Copy out all lines of the listing below that hold "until".

Top of The data

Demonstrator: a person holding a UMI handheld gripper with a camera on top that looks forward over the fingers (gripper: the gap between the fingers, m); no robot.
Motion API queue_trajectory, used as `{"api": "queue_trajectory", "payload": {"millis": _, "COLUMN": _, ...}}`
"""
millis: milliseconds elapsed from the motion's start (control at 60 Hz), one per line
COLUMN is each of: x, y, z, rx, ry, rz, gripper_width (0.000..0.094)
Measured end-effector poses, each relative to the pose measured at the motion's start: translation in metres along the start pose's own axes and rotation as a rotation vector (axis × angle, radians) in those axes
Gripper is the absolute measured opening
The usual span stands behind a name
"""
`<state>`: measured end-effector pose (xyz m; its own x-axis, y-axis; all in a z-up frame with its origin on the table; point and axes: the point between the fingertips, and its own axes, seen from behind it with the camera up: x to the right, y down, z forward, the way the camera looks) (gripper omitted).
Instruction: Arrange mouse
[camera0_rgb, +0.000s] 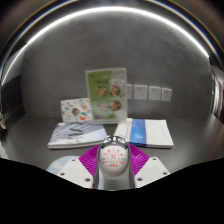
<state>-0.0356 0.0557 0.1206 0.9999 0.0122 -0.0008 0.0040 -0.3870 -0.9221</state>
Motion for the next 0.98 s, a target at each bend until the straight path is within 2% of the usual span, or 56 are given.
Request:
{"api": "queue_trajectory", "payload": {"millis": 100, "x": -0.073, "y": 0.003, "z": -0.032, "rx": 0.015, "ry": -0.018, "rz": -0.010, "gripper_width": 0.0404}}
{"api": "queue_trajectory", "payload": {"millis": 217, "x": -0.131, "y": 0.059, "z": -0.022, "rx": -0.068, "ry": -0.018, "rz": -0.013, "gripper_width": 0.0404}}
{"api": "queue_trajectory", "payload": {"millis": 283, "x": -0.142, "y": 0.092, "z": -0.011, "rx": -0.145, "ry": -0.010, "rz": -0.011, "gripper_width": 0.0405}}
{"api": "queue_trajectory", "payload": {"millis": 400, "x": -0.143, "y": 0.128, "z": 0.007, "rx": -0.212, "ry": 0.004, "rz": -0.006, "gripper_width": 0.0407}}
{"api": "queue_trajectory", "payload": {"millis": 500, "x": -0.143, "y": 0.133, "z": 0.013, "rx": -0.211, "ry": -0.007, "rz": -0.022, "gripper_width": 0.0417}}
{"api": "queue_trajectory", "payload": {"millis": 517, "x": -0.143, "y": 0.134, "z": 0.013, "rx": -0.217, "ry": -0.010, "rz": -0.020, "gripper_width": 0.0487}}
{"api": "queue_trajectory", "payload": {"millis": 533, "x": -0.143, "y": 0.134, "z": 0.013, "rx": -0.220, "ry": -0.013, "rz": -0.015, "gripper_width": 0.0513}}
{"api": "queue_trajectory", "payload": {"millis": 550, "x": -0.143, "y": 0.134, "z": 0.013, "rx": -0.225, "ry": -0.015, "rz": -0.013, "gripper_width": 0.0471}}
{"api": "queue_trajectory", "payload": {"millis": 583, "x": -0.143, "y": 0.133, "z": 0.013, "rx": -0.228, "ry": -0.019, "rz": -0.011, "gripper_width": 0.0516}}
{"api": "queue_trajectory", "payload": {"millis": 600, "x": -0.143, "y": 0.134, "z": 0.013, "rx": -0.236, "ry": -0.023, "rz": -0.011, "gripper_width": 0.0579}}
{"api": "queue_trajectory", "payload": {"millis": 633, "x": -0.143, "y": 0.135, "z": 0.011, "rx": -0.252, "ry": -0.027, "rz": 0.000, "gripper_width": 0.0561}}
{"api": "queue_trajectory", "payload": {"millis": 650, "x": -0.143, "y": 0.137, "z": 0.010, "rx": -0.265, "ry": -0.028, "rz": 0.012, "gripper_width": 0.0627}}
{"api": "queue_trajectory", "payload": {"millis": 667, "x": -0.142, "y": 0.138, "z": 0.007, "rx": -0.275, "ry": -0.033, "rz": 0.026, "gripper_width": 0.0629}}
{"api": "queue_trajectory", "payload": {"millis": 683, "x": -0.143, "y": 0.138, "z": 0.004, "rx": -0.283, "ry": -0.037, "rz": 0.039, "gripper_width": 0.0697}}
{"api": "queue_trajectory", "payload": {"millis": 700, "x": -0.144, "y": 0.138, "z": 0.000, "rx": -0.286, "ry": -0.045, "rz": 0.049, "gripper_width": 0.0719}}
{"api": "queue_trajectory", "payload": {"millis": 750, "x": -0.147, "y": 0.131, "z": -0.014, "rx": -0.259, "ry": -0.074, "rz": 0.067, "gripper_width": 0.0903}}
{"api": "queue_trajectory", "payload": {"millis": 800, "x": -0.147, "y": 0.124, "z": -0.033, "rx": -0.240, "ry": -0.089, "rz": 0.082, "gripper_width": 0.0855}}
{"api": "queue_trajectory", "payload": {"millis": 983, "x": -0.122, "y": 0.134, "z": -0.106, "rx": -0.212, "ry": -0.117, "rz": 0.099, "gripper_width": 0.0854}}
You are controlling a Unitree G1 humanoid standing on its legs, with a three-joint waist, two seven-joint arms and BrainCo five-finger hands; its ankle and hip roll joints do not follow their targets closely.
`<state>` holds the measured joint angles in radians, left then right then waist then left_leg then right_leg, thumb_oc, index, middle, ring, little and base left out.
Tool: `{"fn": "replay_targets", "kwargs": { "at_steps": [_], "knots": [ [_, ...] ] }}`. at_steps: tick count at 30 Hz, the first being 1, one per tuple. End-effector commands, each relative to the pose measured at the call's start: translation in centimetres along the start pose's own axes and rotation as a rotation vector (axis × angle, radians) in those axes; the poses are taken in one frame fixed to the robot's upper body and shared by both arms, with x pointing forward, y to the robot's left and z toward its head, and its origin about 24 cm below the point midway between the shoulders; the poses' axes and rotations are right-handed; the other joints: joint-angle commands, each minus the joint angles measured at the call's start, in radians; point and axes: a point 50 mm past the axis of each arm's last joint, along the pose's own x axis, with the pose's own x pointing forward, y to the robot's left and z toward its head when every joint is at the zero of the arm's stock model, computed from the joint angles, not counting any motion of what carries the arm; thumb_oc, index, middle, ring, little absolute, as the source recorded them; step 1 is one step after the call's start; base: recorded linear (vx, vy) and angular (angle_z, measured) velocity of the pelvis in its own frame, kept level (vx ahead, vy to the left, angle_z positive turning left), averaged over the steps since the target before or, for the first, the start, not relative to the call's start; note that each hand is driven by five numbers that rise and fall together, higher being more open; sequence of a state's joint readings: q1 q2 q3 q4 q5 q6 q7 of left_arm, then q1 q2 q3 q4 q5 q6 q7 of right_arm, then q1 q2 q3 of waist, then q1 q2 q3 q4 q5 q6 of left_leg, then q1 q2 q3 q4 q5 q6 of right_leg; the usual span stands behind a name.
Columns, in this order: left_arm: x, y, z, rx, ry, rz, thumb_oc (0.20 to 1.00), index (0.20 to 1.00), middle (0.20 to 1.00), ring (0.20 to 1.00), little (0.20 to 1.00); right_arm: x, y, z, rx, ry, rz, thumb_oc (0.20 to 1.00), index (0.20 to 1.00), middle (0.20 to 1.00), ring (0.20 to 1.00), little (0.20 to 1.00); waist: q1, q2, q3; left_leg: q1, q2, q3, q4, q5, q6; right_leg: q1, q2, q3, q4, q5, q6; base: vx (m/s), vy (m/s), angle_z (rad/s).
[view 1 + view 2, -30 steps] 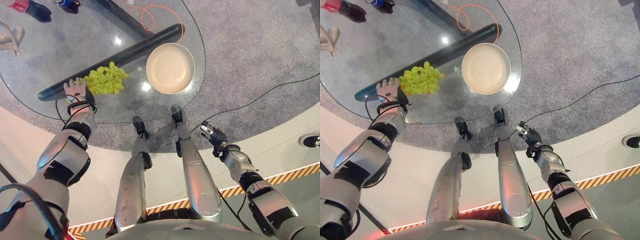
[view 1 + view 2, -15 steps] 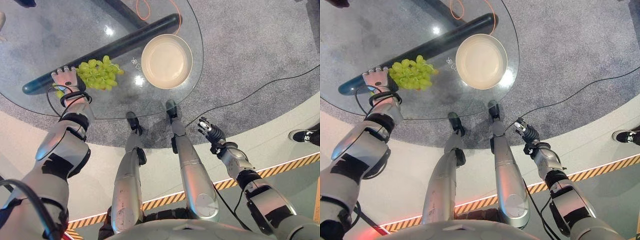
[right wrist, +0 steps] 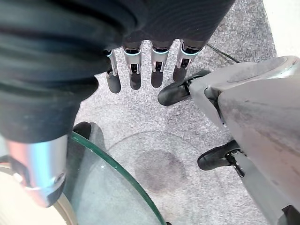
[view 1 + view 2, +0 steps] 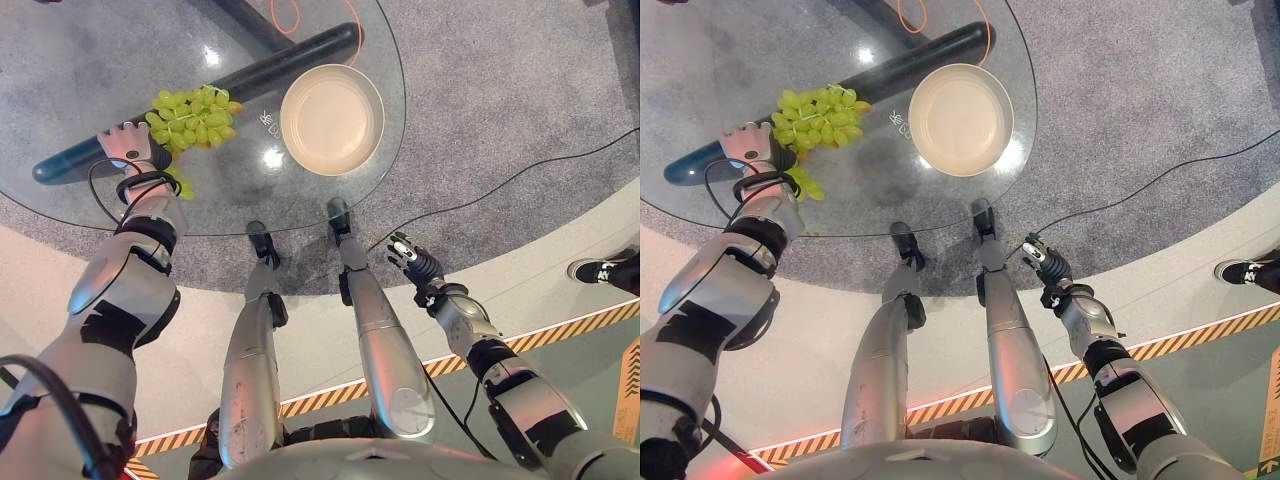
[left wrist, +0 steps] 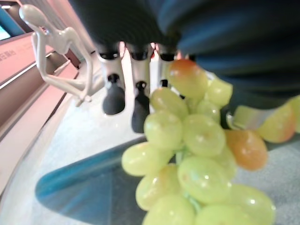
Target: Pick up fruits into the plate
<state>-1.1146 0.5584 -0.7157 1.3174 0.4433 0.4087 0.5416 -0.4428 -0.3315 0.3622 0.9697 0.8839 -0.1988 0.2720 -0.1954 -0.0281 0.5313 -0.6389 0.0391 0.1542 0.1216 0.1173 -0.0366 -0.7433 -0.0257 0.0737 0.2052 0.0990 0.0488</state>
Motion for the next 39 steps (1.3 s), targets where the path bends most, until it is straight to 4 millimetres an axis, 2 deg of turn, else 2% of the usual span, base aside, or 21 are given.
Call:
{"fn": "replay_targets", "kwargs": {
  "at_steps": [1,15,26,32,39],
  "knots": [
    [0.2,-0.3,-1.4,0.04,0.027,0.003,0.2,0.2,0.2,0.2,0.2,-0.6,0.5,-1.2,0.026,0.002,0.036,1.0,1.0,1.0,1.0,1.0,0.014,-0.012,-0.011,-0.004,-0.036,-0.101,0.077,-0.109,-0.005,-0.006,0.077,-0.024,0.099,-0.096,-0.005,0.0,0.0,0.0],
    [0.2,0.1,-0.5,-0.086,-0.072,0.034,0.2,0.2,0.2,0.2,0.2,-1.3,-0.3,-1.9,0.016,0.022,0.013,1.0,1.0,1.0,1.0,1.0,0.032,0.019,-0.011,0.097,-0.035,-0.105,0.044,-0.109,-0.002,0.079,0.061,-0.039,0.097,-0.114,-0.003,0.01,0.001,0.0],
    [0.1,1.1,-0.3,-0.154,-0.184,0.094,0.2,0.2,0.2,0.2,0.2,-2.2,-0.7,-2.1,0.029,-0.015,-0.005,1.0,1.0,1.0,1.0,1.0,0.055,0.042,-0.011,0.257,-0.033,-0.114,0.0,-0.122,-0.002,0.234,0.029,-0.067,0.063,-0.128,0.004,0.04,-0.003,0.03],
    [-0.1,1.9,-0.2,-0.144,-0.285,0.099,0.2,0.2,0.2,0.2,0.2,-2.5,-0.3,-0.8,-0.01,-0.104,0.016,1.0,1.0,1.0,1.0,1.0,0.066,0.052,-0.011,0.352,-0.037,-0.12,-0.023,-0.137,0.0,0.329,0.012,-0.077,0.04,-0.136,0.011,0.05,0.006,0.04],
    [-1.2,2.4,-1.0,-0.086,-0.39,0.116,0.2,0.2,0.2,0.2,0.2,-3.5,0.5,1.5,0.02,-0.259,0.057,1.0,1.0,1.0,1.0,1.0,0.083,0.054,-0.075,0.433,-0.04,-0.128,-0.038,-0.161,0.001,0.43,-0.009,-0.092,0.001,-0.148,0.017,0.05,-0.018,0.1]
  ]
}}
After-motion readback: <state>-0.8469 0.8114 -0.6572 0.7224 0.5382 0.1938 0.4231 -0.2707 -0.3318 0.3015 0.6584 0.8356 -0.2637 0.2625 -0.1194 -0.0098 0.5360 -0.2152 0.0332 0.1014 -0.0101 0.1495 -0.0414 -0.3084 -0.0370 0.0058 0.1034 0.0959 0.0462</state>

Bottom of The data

» **Task result**:
Motion for the next 0.98 s, a target at each bend until the straight path is within 2% of the usual span, or 56 are given.
Motion for the next 39 steps (1.3 s), targets where the path bends most, until it is straight to 4 millimetres an axis, 2 deg of turn, else 2% of the usual span, base aside, or 21 are given.

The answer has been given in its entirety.